REQUIREMENT
Using the data below, output the first line and every line after it up to and including the line containing "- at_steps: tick", exactly as written and with nothing added.

RAW DATA
------------------------------------------------

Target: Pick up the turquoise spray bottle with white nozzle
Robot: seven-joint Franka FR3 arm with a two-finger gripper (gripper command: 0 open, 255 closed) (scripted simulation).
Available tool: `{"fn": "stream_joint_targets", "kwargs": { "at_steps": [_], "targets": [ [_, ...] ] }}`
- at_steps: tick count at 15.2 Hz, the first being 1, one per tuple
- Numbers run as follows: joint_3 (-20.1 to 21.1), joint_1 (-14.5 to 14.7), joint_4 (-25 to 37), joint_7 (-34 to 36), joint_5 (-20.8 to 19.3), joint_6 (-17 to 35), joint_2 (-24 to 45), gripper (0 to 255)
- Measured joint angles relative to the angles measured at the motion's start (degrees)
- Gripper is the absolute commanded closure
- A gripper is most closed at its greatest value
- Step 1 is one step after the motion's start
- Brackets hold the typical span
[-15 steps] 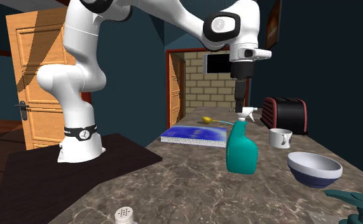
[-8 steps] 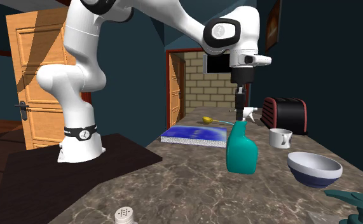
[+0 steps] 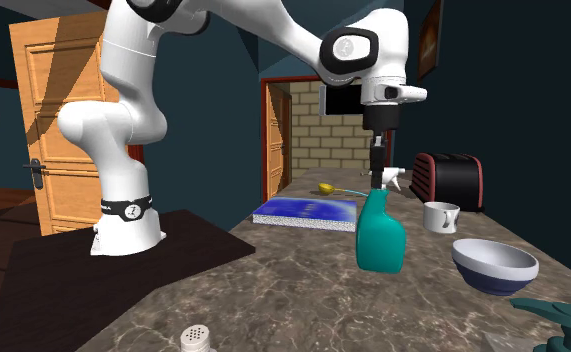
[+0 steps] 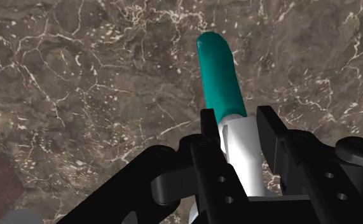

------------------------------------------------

RESULT OF THE EXERCISE
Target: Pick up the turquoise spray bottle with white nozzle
Robot: seven-joint Franka FR3 arm with a two-finger gripper (gripper command: 0 open, 255 closed) (scripted simulation).
Available tool: `{"fn": "stream_joint_targets", "kwargs": { "at_steps": [_], "targets": [ [_, ...] ] }}`
- at_steps: tick count at 15.2 Hz, the first being 1, one per tuple

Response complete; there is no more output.